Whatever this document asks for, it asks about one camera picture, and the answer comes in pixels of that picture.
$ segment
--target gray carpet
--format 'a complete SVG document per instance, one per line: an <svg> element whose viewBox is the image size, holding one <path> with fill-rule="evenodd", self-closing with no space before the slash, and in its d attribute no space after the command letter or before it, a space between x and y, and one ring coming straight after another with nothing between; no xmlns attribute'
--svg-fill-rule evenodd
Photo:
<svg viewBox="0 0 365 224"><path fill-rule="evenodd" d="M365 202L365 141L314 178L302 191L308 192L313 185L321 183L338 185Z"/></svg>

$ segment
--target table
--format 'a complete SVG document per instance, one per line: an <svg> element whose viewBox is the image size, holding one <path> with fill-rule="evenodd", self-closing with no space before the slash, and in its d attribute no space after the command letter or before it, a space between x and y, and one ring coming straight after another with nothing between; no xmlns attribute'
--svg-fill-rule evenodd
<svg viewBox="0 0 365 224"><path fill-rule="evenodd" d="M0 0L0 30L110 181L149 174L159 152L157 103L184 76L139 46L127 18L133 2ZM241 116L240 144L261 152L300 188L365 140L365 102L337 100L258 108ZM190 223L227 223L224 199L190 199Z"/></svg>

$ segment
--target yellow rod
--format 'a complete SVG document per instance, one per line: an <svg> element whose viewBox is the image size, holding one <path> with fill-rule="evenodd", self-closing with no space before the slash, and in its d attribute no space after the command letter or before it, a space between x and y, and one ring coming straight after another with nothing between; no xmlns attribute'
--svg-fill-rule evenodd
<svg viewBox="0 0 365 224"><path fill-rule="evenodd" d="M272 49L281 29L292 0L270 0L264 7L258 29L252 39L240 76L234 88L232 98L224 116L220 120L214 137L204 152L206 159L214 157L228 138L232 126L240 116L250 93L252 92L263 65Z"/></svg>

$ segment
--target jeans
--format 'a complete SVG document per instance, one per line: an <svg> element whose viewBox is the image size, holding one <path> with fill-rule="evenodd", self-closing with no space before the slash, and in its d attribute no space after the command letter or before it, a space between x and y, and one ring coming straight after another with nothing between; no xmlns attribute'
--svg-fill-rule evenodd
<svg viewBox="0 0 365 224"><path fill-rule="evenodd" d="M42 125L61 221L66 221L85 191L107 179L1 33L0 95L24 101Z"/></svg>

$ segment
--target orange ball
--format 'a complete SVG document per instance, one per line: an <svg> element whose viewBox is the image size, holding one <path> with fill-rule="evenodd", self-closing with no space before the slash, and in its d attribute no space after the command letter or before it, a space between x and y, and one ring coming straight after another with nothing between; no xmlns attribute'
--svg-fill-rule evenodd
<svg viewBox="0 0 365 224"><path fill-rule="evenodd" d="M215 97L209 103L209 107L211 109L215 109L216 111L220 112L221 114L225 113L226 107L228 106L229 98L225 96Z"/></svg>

* * *

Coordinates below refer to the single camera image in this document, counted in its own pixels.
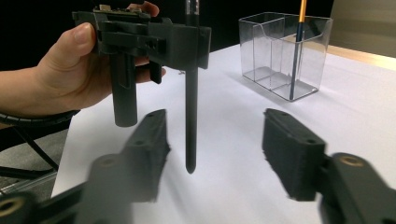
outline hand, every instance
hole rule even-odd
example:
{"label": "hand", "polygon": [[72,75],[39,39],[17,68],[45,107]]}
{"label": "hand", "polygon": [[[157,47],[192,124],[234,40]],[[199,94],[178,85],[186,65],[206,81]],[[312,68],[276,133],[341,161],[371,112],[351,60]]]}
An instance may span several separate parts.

...

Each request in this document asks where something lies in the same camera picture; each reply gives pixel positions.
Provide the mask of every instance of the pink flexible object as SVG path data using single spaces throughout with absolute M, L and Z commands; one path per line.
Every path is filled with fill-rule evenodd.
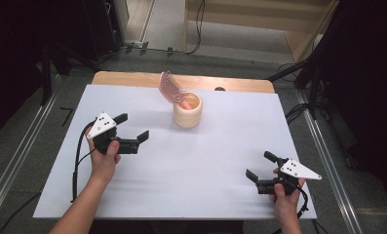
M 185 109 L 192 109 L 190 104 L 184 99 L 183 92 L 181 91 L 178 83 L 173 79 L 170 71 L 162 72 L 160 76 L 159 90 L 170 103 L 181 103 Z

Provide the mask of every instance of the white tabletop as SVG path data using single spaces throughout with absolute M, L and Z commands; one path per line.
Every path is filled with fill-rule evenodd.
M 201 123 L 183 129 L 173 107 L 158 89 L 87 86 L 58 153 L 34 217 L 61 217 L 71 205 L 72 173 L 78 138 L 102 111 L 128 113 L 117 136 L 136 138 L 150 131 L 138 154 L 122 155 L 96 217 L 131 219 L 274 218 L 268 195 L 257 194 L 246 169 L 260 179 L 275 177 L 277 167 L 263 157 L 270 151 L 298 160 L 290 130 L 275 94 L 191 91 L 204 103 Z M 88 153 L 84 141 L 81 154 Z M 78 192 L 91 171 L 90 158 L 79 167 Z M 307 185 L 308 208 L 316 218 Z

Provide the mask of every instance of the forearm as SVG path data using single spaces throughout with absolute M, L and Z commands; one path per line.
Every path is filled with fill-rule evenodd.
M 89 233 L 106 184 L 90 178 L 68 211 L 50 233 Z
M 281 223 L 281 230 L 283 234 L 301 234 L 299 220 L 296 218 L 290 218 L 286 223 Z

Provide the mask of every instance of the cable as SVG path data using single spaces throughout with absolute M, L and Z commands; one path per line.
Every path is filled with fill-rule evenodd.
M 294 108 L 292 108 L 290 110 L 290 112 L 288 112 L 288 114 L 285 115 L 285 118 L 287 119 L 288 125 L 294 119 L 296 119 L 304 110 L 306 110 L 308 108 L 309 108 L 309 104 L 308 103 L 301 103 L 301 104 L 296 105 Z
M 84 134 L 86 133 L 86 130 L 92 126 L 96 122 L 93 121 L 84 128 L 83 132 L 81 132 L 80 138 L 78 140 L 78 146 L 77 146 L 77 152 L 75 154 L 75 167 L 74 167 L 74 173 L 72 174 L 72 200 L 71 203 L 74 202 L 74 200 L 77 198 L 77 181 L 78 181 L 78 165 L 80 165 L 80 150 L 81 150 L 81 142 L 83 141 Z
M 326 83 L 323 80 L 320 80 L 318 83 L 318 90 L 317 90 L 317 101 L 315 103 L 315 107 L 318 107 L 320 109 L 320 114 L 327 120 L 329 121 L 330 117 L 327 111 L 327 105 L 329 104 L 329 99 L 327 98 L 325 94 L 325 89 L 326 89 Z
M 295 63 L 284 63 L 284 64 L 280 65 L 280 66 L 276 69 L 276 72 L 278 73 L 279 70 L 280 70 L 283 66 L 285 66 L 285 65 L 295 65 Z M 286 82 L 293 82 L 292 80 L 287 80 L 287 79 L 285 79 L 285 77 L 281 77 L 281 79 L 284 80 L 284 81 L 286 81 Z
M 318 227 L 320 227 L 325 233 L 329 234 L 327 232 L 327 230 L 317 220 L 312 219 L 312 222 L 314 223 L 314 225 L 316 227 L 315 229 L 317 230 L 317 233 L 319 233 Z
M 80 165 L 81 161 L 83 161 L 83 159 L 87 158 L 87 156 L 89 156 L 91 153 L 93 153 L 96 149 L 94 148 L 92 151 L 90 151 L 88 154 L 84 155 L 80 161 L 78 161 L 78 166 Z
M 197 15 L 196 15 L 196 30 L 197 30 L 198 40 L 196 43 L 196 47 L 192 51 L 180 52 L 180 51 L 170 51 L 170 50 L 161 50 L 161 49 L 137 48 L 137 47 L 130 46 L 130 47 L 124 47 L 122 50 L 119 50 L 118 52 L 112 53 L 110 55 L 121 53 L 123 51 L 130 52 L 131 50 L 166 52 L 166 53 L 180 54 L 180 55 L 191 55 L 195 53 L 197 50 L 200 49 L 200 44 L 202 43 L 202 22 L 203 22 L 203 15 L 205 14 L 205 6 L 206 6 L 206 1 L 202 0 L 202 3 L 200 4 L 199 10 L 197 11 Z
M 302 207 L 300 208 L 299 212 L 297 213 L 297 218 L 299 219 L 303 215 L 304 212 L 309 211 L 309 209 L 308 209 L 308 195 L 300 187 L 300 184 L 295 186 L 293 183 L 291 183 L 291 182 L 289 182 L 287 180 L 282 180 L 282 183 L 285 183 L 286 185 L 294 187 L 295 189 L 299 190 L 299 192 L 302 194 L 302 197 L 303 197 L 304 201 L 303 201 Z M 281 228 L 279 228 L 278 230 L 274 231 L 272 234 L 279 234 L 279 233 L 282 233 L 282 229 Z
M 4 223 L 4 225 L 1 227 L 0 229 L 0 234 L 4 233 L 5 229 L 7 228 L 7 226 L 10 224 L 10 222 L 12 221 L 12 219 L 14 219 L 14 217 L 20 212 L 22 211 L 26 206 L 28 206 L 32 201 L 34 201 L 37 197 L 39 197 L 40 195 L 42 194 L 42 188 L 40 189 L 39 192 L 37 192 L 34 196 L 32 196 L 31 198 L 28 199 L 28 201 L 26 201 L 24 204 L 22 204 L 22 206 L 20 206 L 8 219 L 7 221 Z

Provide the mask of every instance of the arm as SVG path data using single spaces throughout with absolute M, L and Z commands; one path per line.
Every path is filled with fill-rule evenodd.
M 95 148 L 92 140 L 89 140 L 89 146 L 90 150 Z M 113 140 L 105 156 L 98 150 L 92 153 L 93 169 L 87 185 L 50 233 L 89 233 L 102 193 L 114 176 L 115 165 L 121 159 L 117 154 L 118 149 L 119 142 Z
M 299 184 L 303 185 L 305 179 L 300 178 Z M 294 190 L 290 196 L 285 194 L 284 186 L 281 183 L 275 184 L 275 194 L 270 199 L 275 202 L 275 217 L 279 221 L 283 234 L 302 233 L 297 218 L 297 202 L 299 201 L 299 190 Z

» WORK TO COMPLETE: Could you set down, word for word, only the lines above from the line with "Whatever this document" to the line with "--target gray carpet", including both?

» ANSWER TO THIS EXERCISE:
Whatever this document asks for, it asks about one camera picture, and the answer comes in pixels of that picture.
$ segment
--target gray carpet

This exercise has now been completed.